Comment by Olaf Faaland [ 22/Mar/19 ]

We can work around this in the future, on Lustre 2.10, by issuing an "lfs changelog_clear" first. For these MDTs, should I re-register a changelog user and then issue changelog_clear and changelog_deregister?

Comment by Peter Jones [ 22/Mar/19 ]

Sébastien

Could you please advise here?

Thanks

Peter

Comment by Sebastien Buisson [ 25/Mar/19 ]

Hi,

My understanding is that changelog_deregister is supposed to issue a clear first, so there should be no difference if clear is not called before. And I am not sure registering a new changelog user to issue a clear and then deregister would help, because the newly created changelog user will have its index pointing to the latest existing index on the MDT, hence preventing to clear older indexes.

The only way I can see to clear those remaining changelog records is to stop then restart the MDTs. Indeed, upon stop, the changelog record files are completely cleaned up.

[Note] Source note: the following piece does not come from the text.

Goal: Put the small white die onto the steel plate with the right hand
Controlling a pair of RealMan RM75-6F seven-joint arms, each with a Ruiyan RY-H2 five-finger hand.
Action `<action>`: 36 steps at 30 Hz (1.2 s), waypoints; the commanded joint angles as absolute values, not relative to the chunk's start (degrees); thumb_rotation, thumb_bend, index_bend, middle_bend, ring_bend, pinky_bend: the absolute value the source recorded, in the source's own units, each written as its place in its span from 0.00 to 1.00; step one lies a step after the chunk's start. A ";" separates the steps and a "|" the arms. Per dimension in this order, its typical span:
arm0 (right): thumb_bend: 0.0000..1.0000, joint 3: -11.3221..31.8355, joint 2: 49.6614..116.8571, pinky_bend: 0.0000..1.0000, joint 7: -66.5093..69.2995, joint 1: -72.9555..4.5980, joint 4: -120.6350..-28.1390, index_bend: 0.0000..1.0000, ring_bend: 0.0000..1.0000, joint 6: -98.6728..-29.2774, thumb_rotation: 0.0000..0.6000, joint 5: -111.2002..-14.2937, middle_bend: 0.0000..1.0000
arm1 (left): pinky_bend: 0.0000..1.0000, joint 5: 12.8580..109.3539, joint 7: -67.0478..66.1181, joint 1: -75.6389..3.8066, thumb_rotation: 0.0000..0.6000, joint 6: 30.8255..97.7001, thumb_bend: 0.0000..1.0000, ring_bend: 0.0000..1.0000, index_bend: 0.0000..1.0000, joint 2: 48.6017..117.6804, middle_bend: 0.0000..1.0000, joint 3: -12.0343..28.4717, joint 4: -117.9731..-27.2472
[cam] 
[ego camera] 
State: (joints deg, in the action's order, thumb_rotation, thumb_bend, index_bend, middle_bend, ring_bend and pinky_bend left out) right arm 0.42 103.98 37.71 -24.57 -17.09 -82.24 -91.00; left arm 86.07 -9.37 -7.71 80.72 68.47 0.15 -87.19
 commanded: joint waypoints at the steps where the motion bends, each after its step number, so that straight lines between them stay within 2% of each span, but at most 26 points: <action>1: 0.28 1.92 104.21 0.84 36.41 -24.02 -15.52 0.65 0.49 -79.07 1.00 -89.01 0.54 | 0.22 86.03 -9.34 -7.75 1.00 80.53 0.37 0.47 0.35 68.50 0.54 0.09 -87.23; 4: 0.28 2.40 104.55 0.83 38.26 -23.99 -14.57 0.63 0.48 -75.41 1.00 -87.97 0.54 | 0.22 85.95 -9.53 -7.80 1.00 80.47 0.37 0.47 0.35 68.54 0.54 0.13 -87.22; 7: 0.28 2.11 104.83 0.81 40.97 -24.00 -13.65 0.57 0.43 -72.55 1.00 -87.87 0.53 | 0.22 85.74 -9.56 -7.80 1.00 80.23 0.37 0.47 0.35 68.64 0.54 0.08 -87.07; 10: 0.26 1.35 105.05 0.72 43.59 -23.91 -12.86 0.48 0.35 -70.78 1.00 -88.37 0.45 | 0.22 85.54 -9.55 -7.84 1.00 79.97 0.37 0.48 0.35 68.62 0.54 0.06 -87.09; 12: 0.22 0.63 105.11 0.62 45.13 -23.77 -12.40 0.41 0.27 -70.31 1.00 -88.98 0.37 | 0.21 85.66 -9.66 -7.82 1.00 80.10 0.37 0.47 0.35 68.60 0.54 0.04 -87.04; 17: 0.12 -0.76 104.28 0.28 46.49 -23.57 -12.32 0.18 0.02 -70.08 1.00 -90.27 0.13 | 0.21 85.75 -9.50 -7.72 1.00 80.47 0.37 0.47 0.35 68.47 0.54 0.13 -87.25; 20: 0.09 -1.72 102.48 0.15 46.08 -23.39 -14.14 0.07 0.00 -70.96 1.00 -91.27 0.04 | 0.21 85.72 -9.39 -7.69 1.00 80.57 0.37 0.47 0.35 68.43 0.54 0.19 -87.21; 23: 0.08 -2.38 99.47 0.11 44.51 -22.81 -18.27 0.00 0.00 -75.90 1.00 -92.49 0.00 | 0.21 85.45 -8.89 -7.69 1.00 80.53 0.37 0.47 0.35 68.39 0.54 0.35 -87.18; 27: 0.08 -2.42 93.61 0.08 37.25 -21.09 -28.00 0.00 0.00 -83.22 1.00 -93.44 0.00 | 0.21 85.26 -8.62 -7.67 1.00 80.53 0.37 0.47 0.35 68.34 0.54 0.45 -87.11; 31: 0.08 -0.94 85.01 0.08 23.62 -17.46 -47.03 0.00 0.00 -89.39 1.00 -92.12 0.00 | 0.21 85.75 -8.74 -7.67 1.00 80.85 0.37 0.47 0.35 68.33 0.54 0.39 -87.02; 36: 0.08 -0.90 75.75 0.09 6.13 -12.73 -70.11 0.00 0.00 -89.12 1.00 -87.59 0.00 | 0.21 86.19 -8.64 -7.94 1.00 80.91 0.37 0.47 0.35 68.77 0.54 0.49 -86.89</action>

In your case, there might be a bug which prevents former llog files from being deleted while MDT is online. Changelogs records are split into multiple llog files on MDTs, each one containing up to around 16k records. Once an llog file becomes full (ie contains ~16k records), an additional llog file is created to store the next Changelog records. When a clear is issued for index N, all llog files for which maximum record index is lower than N are removed. Only remain the llog files that have records with index greater than or equal to N. If the llog file containing record N is the current, latest one, then it cannot be removed, because it is being used. No matter how many records are in there, the space consumed on the MDT by this llog file will be freed later, when a new clear is issued.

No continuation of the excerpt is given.